**What to work on:** Write out each line of the entries exactly, starting at the first and finishing with the line that contains "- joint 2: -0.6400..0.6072".
:: Material for the task ::
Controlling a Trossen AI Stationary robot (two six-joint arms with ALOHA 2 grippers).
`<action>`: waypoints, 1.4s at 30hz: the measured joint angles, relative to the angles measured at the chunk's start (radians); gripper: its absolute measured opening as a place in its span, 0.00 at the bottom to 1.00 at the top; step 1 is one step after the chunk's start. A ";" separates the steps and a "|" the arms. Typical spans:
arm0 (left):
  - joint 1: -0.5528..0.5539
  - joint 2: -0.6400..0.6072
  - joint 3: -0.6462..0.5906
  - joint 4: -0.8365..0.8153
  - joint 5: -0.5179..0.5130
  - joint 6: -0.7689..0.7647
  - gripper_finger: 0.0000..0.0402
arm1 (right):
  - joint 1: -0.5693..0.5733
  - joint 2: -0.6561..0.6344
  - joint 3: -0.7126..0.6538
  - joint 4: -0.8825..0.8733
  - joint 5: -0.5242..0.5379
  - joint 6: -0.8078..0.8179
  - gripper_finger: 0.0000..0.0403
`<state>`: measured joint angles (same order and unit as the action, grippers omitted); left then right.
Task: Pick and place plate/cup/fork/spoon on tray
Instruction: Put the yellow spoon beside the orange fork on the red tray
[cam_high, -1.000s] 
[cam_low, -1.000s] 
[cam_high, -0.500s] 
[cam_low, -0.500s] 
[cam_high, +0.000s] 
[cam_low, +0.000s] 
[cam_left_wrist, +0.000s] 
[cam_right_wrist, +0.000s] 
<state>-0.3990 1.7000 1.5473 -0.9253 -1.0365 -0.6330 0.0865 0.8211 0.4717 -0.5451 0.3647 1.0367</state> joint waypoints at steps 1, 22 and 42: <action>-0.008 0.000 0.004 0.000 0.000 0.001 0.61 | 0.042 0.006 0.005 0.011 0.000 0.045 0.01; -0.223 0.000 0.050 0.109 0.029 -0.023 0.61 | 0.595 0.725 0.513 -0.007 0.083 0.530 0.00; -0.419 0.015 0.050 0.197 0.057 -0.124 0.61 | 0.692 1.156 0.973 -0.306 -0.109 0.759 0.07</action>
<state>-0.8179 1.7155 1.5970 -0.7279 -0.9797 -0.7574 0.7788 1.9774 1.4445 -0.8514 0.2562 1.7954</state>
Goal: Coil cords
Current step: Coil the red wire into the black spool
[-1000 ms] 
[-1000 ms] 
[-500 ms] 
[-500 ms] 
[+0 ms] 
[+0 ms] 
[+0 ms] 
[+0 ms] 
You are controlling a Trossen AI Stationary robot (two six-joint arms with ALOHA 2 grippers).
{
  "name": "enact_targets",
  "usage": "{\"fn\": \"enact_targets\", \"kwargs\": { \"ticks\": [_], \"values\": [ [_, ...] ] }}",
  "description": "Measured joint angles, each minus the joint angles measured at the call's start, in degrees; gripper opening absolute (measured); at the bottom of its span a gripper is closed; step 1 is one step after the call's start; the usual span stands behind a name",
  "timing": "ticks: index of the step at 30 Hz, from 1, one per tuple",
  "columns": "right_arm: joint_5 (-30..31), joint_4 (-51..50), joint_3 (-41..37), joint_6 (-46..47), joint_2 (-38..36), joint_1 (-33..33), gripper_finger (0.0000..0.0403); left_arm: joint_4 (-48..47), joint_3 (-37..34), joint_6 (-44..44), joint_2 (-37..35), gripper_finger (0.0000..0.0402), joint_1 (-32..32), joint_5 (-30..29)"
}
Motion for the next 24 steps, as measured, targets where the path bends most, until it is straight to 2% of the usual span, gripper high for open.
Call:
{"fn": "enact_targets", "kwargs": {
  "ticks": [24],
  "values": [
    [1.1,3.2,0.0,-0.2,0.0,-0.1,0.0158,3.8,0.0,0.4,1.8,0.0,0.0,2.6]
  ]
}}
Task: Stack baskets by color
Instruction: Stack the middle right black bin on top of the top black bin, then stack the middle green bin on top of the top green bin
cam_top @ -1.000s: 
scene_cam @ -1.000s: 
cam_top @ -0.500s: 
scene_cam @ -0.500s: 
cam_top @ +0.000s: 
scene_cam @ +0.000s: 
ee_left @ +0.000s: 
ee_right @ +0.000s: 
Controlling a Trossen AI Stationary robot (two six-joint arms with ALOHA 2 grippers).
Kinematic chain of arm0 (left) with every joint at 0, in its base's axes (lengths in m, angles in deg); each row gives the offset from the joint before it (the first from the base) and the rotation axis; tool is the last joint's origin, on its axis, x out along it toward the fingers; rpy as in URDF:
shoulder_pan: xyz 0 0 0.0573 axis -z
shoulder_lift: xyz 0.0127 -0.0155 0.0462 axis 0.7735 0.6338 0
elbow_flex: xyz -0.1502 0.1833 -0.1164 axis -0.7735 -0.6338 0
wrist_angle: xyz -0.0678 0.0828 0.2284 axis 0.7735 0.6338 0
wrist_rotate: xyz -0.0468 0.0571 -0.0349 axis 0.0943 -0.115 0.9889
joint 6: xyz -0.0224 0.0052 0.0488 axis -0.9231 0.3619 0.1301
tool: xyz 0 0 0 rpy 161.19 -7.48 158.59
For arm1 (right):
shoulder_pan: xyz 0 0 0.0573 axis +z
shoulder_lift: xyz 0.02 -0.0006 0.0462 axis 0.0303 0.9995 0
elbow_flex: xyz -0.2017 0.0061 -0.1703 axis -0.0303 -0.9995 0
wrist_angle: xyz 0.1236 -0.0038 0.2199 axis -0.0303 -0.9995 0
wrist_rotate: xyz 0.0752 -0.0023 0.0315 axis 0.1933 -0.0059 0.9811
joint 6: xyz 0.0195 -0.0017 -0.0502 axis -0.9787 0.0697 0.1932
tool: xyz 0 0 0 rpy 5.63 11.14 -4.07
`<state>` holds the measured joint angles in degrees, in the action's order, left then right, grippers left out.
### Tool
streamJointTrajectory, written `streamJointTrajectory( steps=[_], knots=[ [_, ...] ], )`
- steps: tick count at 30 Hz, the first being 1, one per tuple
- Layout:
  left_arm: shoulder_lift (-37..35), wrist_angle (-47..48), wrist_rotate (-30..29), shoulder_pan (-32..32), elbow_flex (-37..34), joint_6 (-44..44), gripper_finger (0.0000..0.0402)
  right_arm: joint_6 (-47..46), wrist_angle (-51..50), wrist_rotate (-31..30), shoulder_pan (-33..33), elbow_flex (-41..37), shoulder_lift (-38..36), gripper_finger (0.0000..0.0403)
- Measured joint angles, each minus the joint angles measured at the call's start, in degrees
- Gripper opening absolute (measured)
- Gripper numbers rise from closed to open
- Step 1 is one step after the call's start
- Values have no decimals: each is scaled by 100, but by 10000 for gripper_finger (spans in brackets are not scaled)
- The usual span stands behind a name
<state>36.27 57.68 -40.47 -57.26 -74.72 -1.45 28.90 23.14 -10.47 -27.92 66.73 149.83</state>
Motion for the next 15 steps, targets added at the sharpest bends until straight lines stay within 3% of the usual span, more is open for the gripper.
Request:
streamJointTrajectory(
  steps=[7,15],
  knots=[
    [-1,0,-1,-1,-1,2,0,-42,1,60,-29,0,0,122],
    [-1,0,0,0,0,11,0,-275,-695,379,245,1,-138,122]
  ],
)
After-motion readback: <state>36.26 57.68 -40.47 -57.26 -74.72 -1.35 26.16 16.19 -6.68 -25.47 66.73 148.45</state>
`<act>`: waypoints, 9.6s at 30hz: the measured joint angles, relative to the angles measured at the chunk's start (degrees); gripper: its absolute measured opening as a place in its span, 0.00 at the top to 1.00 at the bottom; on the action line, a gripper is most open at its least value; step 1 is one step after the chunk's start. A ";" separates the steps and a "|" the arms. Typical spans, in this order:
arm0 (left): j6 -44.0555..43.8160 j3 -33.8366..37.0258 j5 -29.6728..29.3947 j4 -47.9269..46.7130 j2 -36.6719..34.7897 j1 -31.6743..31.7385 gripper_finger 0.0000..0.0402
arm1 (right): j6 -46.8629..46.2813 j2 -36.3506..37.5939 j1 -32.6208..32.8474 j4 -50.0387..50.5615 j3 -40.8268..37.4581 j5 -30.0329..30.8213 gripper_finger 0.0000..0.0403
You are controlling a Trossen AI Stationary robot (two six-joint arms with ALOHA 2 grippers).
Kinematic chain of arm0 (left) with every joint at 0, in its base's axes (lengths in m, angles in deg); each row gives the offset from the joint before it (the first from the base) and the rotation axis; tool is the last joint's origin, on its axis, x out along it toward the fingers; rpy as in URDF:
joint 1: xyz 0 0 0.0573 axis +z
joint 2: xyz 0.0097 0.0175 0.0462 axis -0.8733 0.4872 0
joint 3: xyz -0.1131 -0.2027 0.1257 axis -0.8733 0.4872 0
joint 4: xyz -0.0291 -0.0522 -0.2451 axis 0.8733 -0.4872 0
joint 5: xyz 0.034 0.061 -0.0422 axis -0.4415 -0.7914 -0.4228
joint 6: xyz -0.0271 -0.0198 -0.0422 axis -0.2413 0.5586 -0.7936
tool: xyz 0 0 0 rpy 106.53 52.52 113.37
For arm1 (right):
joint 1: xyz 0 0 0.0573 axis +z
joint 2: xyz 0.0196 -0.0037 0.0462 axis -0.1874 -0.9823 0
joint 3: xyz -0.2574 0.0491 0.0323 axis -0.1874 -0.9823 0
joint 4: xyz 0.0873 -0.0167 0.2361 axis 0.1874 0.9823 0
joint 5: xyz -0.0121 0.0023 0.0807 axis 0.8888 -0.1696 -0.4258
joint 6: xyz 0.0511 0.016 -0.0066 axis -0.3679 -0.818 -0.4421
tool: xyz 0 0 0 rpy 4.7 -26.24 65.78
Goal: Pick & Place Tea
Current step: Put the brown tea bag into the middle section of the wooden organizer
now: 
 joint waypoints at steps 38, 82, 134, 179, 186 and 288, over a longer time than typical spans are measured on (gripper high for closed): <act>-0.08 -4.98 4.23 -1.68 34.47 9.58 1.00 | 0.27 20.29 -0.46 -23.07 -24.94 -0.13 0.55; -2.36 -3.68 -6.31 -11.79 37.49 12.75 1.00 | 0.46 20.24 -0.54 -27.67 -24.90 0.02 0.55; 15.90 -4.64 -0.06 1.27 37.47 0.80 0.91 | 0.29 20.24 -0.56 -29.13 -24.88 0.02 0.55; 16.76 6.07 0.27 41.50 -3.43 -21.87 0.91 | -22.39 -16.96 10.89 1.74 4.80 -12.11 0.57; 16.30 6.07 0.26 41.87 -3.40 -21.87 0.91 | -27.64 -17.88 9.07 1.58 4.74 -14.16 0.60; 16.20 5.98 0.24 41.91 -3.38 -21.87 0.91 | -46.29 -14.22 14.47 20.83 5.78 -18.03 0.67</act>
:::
**Finished task:**
Controlling a Trossen AI Stationary robot (two six-joint arms with ALOHA 2 grippers).
`<action>`: waypoints, 1.4s at 30hz: the measured joint angles, relative to the angles measured at the chunk's start (radians); gripper: its absolute measured opening as a place in its span, 0.00 at the bottom to 1.00 at the top; step 1 is one step after the chunk's start. A ";" separates the steps and a "|" the arms. Typical spans:
arm0 (left):
  - joint 1: -0.5528..0.5539
  - joint 2: -0.6400..0.6072

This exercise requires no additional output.